Дома, за ужином, я, как обычно, доложился родителям обо всех приключениях. Папа посмеялся, а мама, вполне ожидаемо, подлог крови не одобрила.
– Папа, – вспомнил я, – а что значит «работа не волк – в лес не убежит»?
– То и значит, – пожал плечами папа и повторил с расстановкой: – Работа не волк, значит в лес не убежит.
– А чем отличаются лапы от ног?
– Ноги у человека, лапы у зверей, – ответил папа.
– А у слона? – прищурился я.
Папа задумался, и подключилась мама:
– Лапы мягкие, ноги жёсткие, – говорит.
– А у гуся разве жёсткие?
А сам уже за вилку схватился диагноз им где-нибудь нацарапать.
– А у гуся котлета стынет, – выкрутилась мама.
И была права. Ладно, в следующем году спрошу у дяди-психиатра, чем отличаются лапы от ног. Или, пожалуй, не буду.
Английский и шпоры
Как я рассказывал, в первом классе началась моя война с математикой, которая продолжается до сих пор с переменным успехом. Умолчал я о том, что со второго класса вынужден вести войну на два фронта. Неожиданно для всех к математике примкнул английский. И если в случае с математикой мамино негодование удачно переадресовывалось «несчастному гуманитарию» в лице папы, то в трудностях с английским виновных найти не удавалось. Родители владели двумя иностранными языками каждый, и даже прабабушка то жаловалась на дриззлинг за окном, то просила выбросить что-нибудь в гарбидж.[1] Целуя меня перед сном, она говорила «Гуд найт» и «Си ю туморроу монинг».[2]

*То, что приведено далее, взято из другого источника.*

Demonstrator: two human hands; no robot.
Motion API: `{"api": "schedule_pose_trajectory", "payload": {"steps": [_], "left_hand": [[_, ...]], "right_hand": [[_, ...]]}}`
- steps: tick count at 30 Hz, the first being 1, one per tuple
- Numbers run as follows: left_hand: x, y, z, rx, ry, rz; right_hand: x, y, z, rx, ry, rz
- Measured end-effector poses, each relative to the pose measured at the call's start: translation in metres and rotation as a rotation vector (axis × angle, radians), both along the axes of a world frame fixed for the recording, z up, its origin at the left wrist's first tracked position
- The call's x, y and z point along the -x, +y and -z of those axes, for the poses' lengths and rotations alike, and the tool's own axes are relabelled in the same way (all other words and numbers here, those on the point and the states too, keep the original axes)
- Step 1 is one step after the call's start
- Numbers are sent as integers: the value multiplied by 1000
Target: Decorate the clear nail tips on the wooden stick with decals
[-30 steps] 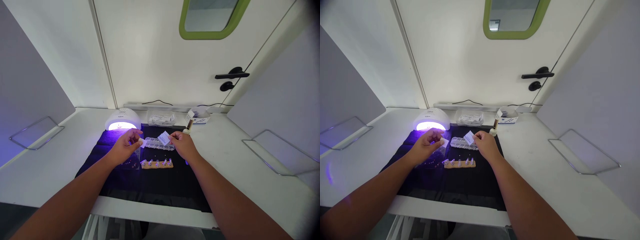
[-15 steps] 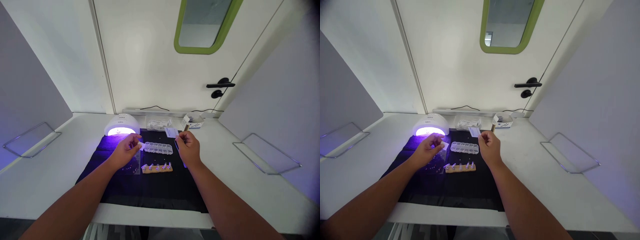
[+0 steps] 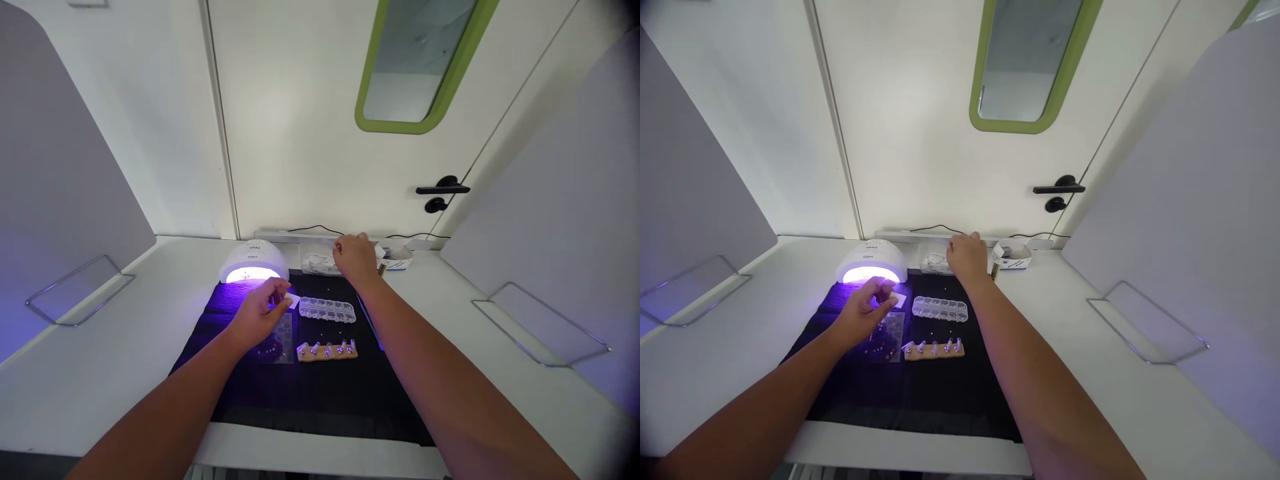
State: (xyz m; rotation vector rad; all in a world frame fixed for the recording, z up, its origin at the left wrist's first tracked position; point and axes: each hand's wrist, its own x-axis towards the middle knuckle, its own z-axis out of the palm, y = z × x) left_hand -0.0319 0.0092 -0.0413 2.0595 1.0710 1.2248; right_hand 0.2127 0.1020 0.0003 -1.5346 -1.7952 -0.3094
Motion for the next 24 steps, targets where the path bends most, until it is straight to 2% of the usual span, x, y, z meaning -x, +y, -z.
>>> {"api": "schedule_pose_trajectory", "payload": {"steps": [4, 8, 12, 16, 20, 24], "left_hand": [[2, 2, 3, -30, 49, 21], [3, 2, 6, -38, 75, 52], [3, 2, 2, -34, 76, 71], [3, 3, -2, -4, 49, 84], [-2, 6, 2, 58, 12, 72], [-13, 3, 0, 112, 24, 87]], "right_hand": [[-1, 8, 0, 147, -123, -32], [-13, -12, -8, 178, -153, -85], [-36, -64, -8, 156, -92, -180], [-57, -135, 15, 175, -50, -268], [-65, -191, 46, 294, -79, -349], [-60, -216, 65, 492, -278, -329]]}}
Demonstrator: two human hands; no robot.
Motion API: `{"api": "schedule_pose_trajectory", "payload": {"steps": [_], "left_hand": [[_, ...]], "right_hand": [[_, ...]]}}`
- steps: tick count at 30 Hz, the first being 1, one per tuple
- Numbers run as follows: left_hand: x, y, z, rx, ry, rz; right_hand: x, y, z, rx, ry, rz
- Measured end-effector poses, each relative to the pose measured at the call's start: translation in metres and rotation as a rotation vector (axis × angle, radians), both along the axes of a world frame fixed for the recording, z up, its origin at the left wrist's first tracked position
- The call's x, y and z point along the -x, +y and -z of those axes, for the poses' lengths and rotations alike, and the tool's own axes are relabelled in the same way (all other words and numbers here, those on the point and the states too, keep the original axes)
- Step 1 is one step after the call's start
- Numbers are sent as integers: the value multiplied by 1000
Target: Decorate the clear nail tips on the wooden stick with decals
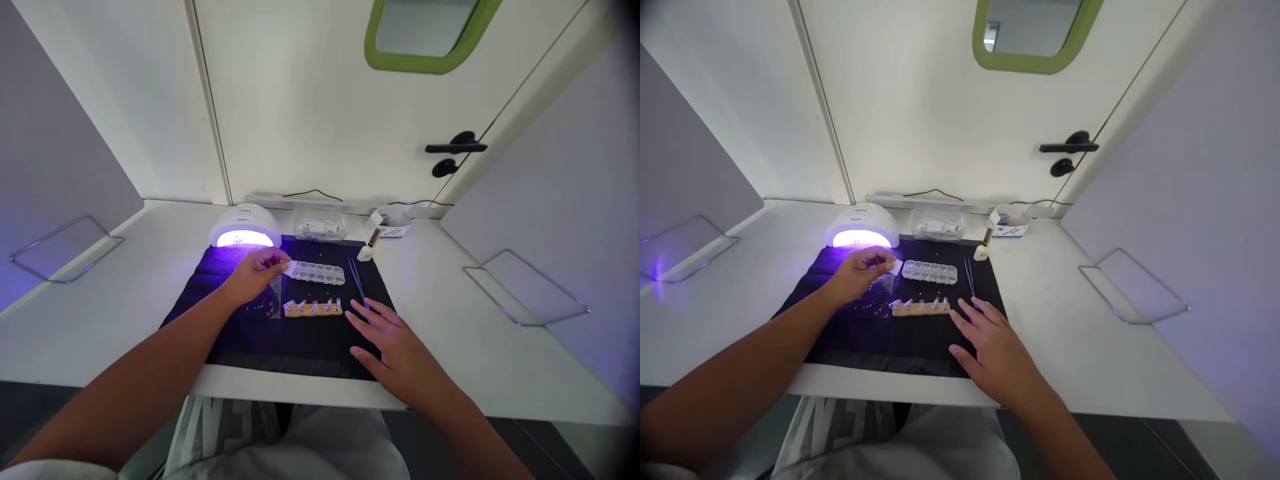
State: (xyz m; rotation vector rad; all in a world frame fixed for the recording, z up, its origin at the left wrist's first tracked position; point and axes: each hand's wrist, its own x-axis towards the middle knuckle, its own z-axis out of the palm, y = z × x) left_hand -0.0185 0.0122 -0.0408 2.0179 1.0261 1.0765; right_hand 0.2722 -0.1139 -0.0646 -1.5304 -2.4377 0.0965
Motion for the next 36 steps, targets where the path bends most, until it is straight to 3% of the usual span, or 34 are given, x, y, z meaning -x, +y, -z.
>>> {"api": "schedule_pose_trajectory", "payload": {"steps": [4, 8, 13, 18, 25, 36], "left_hand": [[-21, -8, -18, 24, 76, 102], [-49, -9, -33, 43, 198, 296], [-75, 1, -27, -2, 336, 474], [-82, 8, -20, -80, 450, 590], [-87, 10, -20, -133, 560, 588], [-85, 7, -15, -190, 588, 582]], "right_hand": [[8, -5, 3, 60, -91, -18], [14, 1, 1, 90, -106, -45], [18, 9, -1, 113, -112, -77], [22, 13, 4, 108, -60, -94], [23, 12, 12, 51, -24, -105], [24, 10, 6, 37, -30, -91]]}}
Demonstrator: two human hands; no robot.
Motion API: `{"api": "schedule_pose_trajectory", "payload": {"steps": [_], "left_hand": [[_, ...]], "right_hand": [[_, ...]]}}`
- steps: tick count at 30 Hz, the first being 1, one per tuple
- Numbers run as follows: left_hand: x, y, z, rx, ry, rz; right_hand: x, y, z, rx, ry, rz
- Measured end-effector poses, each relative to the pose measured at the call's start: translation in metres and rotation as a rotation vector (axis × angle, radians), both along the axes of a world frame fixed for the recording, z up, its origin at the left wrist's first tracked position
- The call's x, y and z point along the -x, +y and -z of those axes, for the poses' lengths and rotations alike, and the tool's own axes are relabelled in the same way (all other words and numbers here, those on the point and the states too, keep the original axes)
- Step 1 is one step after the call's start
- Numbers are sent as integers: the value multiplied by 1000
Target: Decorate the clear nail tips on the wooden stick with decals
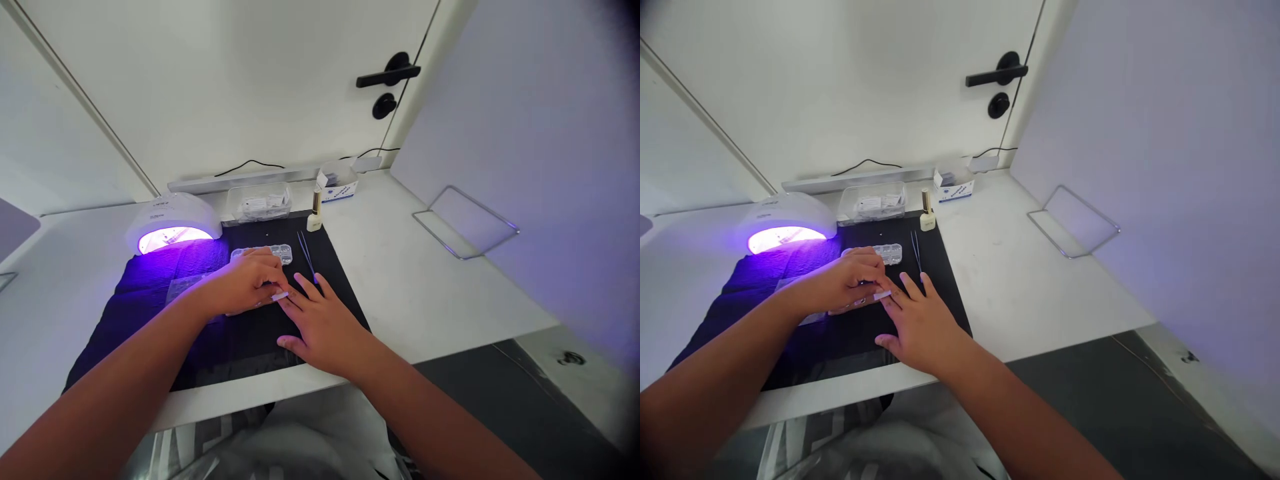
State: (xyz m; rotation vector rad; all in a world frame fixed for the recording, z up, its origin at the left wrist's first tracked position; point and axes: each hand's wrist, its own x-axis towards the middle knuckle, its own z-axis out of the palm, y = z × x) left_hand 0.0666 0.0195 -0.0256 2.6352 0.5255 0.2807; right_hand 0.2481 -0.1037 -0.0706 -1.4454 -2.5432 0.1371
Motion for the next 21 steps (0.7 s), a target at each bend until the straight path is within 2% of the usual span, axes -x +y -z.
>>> {"api": "schedule_pose_trajectory", "payload": {"steps": [13, 18, 21], "left_hand": [[-3, -2, 3, 26, -70, -108], [6, 1, 0, 55, -156, -170], [15, 1, -2, 76, -172, -148]], "right_hand": [[0, 1, 5, 1, -15, -2], [1, -1, 7, -9, -26, 6], [0, -3, 6, -23, -32, 3]]}}
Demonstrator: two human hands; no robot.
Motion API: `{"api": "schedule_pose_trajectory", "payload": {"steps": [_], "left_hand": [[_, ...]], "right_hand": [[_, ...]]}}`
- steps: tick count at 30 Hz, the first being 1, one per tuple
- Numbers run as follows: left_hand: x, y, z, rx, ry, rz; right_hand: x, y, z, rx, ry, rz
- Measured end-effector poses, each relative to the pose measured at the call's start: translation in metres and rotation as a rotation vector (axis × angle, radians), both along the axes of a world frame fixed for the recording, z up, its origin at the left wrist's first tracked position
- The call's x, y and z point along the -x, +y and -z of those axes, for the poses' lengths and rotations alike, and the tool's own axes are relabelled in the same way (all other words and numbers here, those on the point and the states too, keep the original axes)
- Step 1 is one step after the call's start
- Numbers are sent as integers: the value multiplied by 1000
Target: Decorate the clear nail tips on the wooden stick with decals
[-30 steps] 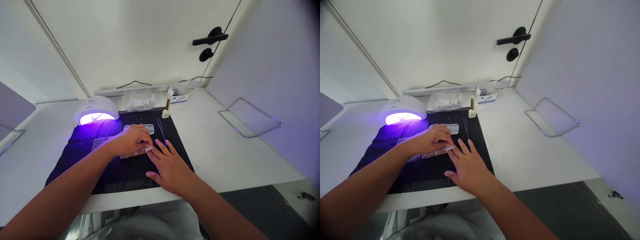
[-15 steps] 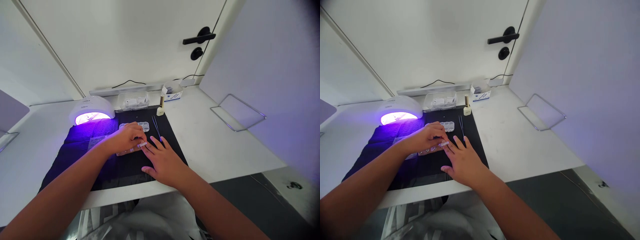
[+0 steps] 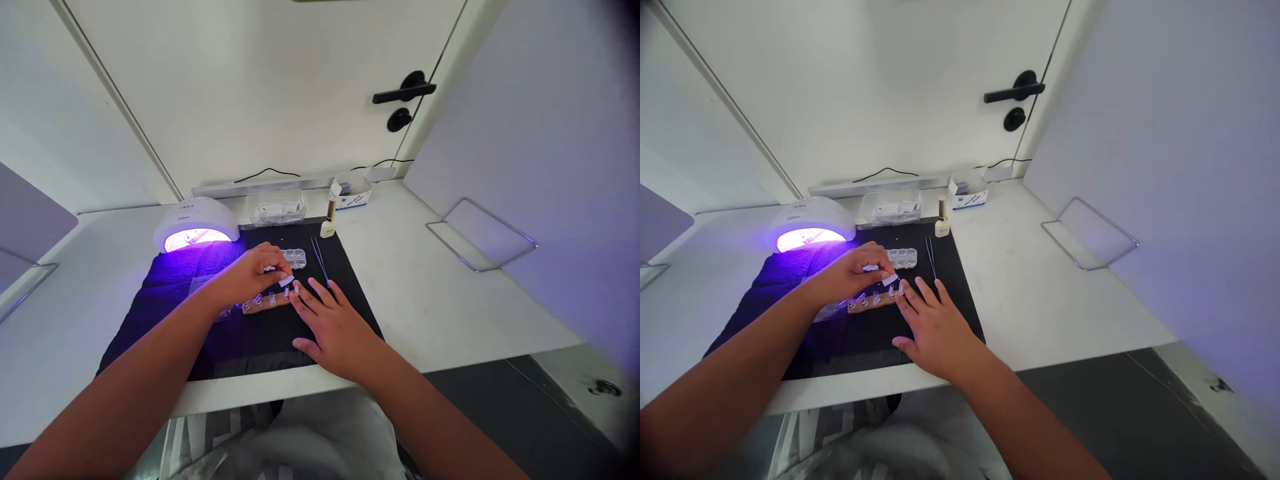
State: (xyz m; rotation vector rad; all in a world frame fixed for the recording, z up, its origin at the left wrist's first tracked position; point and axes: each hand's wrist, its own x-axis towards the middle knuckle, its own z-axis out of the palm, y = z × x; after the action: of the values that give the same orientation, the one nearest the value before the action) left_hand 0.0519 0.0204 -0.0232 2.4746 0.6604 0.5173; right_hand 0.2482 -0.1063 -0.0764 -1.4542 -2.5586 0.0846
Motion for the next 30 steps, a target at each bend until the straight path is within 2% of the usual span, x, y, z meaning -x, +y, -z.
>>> {"api": "schedule_pose_trajectory", "payload": {"steps": [8, 13, 18, 30], "left_hand": [[5, -2, 10, -7, 64, 110], [4, -1, 12, -16, 82, 123], [4, -1, 10, -22, 86, 133], [3, -3, 10, -26, 83, 129]], "right_hand": [[-8, -24, -4, -40, 107, 63], [9, -35, -5, -41, 135, 45], [29, -32, -2, -40, 85, 100], [49, -19, -3, -7, 46, 247]]}}
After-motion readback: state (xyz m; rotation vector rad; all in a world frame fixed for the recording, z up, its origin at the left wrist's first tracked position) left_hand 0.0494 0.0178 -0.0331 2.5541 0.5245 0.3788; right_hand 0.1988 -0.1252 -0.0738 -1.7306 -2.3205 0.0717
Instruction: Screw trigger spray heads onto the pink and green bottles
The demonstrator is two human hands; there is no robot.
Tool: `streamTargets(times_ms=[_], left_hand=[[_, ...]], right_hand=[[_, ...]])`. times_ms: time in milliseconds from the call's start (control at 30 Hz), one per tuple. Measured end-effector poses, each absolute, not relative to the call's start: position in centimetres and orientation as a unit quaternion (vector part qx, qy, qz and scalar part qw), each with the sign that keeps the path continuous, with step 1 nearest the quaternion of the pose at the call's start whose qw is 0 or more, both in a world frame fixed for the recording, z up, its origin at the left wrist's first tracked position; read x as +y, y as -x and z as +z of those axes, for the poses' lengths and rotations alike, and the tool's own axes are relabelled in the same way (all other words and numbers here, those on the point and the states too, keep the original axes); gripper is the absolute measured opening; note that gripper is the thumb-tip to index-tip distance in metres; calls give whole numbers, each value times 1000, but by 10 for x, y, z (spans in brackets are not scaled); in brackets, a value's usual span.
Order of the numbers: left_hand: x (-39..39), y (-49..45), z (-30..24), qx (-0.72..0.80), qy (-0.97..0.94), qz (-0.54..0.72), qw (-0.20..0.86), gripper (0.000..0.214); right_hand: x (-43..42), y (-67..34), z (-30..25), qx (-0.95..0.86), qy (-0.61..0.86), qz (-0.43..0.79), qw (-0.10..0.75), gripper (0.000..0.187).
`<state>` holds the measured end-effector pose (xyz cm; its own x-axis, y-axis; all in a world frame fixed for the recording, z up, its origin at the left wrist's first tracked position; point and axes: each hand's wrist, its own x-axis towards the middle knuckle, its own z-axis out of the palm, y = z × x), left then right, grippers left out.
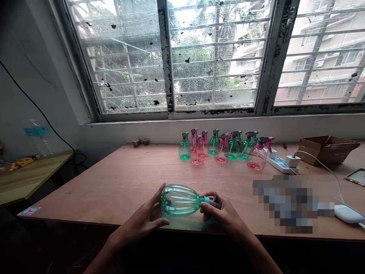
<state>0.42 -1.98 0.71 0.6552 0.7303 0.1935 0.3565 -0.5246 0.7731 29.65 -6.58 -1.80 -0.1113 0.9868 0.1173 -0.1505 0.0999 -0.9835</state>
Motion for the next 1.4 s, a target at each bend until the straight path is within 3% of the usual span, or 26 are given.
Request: streamTargets(times_ms=[233, 433, 600, 833, 1067, 1267, 1400], left_hand=[[-19, -5, 8, 315, -846, 269, 337, 86], [-19, -5, 6, 351, -838, 250, 336, 105], [-18, -5, 7, 340, -856, 265, 284, 88], [-20, -4, 8, 333, -851, 247, 323, 101], [-20, -4, 7, 329, -854, 260, 308, 88], [-20, -4, 7, 345, -840, 244, 340, 107], [-18, -3, 5, 337, -847, 256, 321, 93]], right_hand=[[-65, -297, -18, -526, 405, 528, 530, 42], [-66, -297, -17, -526, 408, 530, 525, 42], [-65, -297, -17, -527, 411, 525, 527, 43], [-65, -296, -18, -522, 401, 536, 528, 42], [-65, -296, -15, -515, 402, 540, 530, 43], [-65, -296, -16, -514, 393, 544, 534, 41], [-64, -296, -17, -516, 391, 543, 534, 40]])
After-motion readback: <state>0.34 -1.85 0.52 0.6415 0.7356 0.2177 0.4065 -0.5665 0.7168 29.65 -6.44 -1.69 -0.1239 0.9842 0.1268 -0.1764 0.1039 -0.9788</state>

– Сито макароник, – отвечал я, уверенный в виртуозном владении иностранным языком.
И вот урок за уроком я осознавал всё яснее, что ничего не выходит: сначала я путал русские и английские буквы, потом совершенно не мог взять в толк, по каким правилам читать слова, наконец в битву вступили два ужасных артикля, и я капитулировал. Два раза в неделю я ходил в школу как на каторгу. Но самое обидное, что мы с Марусей попали в одну группу и она регулярно оказывалась свидетельницей моего позора. Жалость в её глазах была совершенно невыносимой.
И если Наталья Сергеевна была однозначно на моей стороне, то англичанка, судя по всему, записалась во вражеские агенты. И позывной у неё был – Стрекоза. Стрекозой её назвали ещё до нас за огромные переливчатые очки. Глаза за очками тоже были большущими. Она много улыбалась, но как-то предательски. И активно двигала челюстью, когда выговаривала английские слова.